Animated GIFs are everywhere nowadays. Lest you think they’re just a fad among audiences who consume Buzzfeed-like content, then take a look at all the “serious” sites joining the GIF bandwagon (and not only when dealing with lighthearted topics): the White House, NPR and The New York Times.
Although you want to steer clear of overusing GIFs and appearing like you’re trying a little too hard to be hip and young, you should still recognize that GIFs are one of the visual storytelling formats of choice right now. After all, they communicate so much more than just a static image or plain text, as descriptive as it may be.
Some of the ways you can use GIFs include a short step-by-step descriptions of processes (useful for tutorials), a visual story of the evolution of anything and a funny or quirky display of your brand’s personality and culture.
Visme, an infographic and presentation tool, allows you to upload all types of GIF files into your projects, which can go a long way in spicing up your content and attracting a larger audience who might be looking for something beyond the same, old static content.
In this short tutorial, we’ll show you how to insert animated GIFs into your projects to help you communicate more in the same amount of space. For the purposes of this post, we’ve created the first part of this eye-catching infographic on Star Wars characters and terms.
1 Search a GIF database
The first step to finding just the right animated image for your project is to search one of the many GIF databases available online. Some of the most popular ones include the Buffer Mood Board, Giphy, Google Image Search (click on Search Tools and choose “Animated” under the Type menu) and Tumblr.
Next, carefully choose your keywords to specify the type of content, resolution and design style you’re looking for. For example, if you’re looking for high-definition GIFs, then use the search term “HD.”
You can also search for transparent images with no background (use the search term “transparent” in Giphy; in Google Image Search, click on Search Tool and choose “Transparent” under the Color menu).

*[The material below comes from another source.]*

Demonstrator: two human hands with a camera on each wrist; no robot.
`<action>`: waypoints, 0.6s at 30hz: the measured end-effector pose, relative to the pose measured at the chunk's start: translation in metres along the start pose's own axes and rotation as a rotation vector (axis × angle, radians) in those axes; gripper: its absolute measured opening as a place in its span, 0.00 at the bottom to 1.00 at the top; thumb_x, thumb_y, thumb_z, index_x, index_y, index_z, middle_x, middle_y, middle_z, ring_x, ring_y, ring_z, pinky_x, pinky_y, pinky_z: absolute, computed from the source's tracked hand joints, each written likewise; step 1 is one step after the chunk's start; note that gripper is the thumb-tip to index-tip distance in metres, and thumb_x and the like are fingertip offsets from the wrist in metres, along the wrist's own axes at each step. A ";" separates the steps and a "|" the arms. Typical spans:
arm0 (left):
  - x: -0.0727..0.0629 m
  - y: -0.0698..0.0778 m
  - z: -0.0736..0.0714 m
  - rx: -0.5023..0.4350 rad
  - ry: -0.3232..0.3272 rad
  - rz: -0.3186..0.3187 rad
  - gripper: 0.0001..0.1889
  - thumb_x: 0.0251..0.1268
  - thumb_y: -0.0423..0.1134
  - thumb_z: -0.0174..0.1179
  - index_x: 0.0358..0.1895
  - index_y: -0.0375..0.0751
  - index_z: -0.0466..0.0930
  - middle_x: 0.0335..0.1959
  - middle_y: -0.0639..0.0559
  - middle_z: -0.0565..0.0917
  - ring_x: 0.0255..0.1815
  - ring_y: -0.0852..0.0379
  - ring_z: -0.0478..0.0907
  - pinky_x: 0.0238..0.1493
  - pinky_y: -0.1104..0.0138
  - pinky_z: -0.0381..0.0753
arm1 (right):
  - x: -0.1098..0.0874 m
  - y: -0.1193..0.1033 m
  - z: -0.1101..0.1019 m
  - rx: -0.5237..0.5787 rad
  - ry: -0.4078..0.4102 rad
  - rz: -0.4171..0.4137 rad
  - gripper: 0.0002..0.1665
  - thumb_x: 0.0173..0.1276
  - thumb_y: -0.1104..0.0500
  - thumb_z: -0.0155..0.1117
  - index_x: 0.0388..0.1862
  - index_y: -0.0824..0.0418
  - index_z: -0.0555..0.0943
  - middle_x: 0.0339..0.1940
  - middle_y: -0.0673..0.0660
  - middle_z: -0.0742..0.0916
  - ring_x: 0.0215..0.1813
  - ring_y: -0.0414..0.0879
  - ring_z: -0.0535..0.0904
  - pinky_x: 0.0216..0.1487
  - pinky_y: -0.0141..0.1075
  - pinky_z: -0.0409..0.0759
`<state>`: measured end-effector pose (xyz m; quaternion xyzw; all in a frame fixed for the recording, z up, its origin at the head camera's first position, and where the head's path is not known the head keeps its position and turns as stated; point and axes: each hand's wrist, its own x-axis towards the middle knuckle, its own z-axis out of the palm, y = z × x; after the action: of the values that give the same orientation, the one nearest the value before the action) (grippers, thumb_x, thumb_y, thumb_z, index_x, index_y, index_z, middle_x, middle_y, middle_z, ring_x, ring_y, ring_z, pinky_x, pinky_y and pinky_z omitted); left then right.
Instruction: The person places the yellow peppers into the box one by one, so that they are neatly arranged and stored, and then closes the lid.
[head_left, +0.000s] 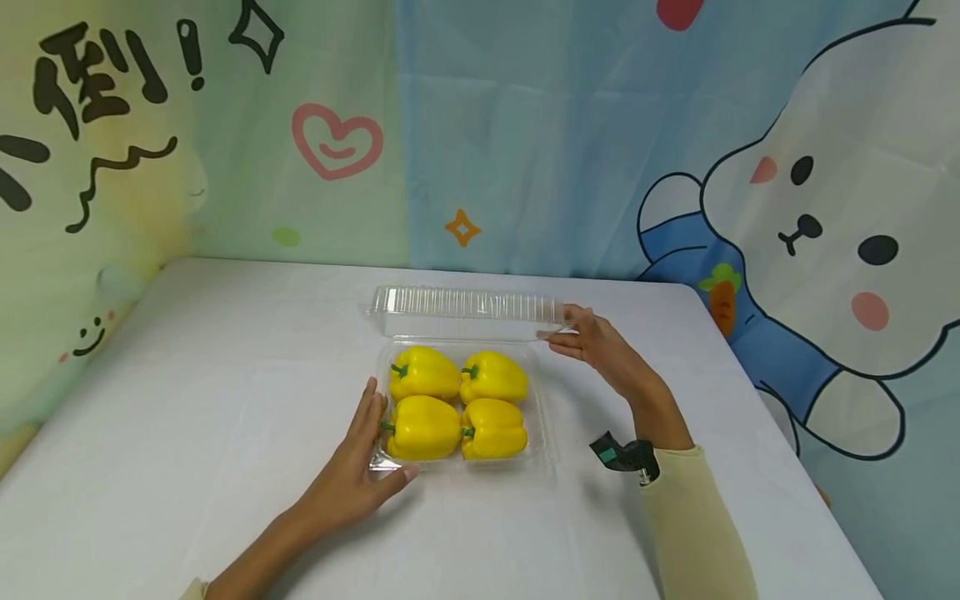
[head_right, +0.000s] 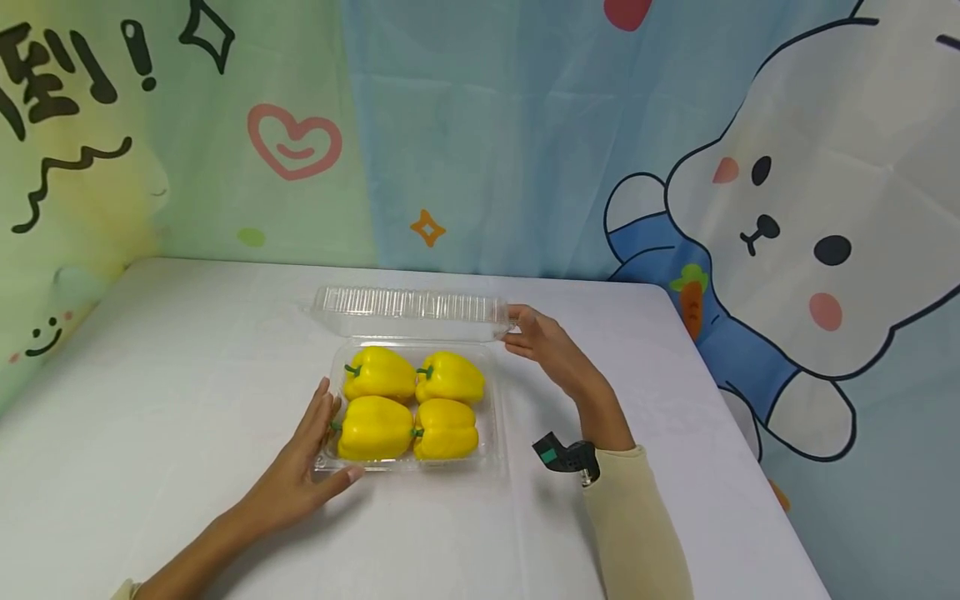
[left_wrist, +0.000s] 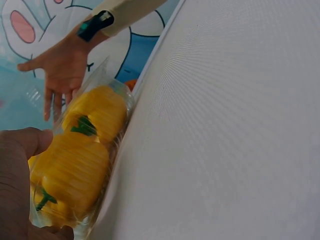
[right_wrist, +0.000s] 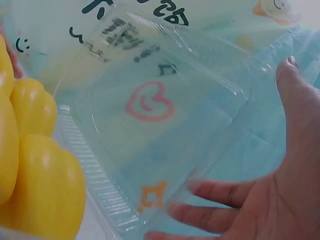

This will allow you to insert any animated element without having to worry about adjusting the background color of your image to the background color of your infographic.
If you’re searching for a motion effects GIF rather than a snippet from a film or show, then use terms such as “vector,” “cartoon” or the name of the software used, such as “After Effects.”
In our case, we used the terms “Star Wars” and “After Effects” and found three relevant GIF images.
2 Save your image
Then, simply save the desired GIF image to your local hard drive. If you want to embed a GIF from, let’s say, Giphy, you can also copy the embed code found under the Share tab.
3 Upload the GIF file to Visme
Next, upload your GIF file to Visme by clicking on the Images icon on the left toolbar and then choosing the Upload Image option at the top left of your screen. Navigate to the location of your saved image and click on Open. Your GIF image should then appear on your canvas area.
4 Resize and reposition
Depending on the layout of your infographic, you can then resize and reposition your images so that they fit in with the visual theme and design of your project.
You can also crop your GIF images within Visme by selecting the image and then choosing the Crop option from the top of the pop-menu. You can then either manually set the size of your crop area by dragging and dropping the corner handles of the frame or by inserting the exact width and height of the final image.
Also, we made sure to give credit to the creator of the GIF image by providing the link to the GIPHY page and citing his name.
5 Embed on your site or blog
Finally, once you’re satisfied with the look and layout of your infographic, you can easily share it with others by generating a view-only URL or by copying and pasting the embed code into your website or blog.
The first option will allow anyone with the link to view the project in their browser, while the second one allows you to embed the project on a blog post, article or site, which also conserves all the animation effects.
And that’s it! You now have an infographic with animated GIFs that you can share anywhere to spread the word about your cause, passions, interests or organization.